Friday, August 7, 2009

Tagging Pilot Whales

Today was predicted to have moderate winds. At first light, it was clear that it would be too windy to try to find and tag beaked whales, so we decided to work with pilot whales. As luck would have it, we heard distinctive sounds of pilot whales by 0700 and sighted them by 0800. One of the unusual things about pilot whales in this part of the Mediterranean is that they seem fascinated by ships. These whales came right over to the Alliance and inspected it, then swam along surfing in the wind-driven waves, following the ship for some time. We deployed the tag boat, which took photographs to identify individual animals, and attached tags to two adult female pilot whales.

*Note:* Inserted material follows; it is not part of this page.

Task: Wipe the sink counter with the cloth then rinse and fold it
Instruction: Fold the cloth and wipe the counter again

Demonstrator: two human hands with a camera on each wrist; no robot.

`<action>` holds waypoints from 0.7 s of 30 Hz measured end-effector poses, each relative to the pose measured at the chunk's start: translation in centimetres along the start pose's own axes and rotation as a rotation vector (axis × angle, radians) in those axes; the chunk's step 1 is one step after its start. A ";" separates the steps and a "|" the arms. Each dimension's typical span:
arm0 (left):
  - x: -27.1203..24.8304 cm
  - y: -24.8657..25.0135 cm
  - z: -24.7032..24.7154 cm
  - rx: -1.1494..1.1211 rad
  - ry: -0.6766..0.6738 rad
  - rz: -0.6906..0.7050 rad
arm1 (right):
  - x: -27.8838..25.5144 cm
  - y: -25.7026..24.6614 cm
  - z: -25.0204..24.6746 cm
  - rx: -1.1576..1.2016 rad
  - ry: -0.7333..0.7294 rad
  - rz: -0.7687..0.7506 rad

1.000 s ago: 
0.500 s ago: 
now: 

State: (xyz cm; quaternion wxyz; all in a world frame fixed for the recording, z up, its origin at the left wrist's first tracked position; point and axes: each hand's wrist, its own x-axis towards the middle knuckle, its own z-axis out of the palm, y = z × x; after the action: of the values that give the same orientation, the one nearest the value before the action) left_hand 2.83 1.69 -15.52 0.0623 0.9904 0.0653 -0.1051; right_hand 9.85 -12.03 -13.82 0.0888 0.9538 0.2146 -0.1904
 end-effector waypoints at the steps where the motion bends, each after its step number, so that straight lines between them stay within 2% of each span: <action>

Unlike beaked whales, which are extremely difficult to find and approach for tagging, pilot whales are quite easy to follow and approach. In fact these whales approached the tag boat and the first whale was tagged within five minutes of the tag being readied for attachment. The tags attach to the smooth skin of the whales with four suction cups, and are attached using a long carbon fiber pole that you can see lashed to the port side of the orange tag boat. The whales showed little reaction, continuing to swim near the ship. The pilot whales form sub-groups that are usually well defined, although the subgroups will merge and separate at times. Adult males can be distinguished from adult females, and many females in these groups had calves, including neonates so young that fetal creases were visible. Under the conditions of our research permit, we did not conduct a sound playback with these groups, but we collected fascinating baseline data with bouts of complex vocalizations alternating with periods of silence. We tracked the tagged whale for more than six hours. After the tag released from the whale, it floated to the surface and broadcast a radio signal that we can use to recover the tag. Once the tag is recovered, we connect it to a computer and download the data before we can explore it.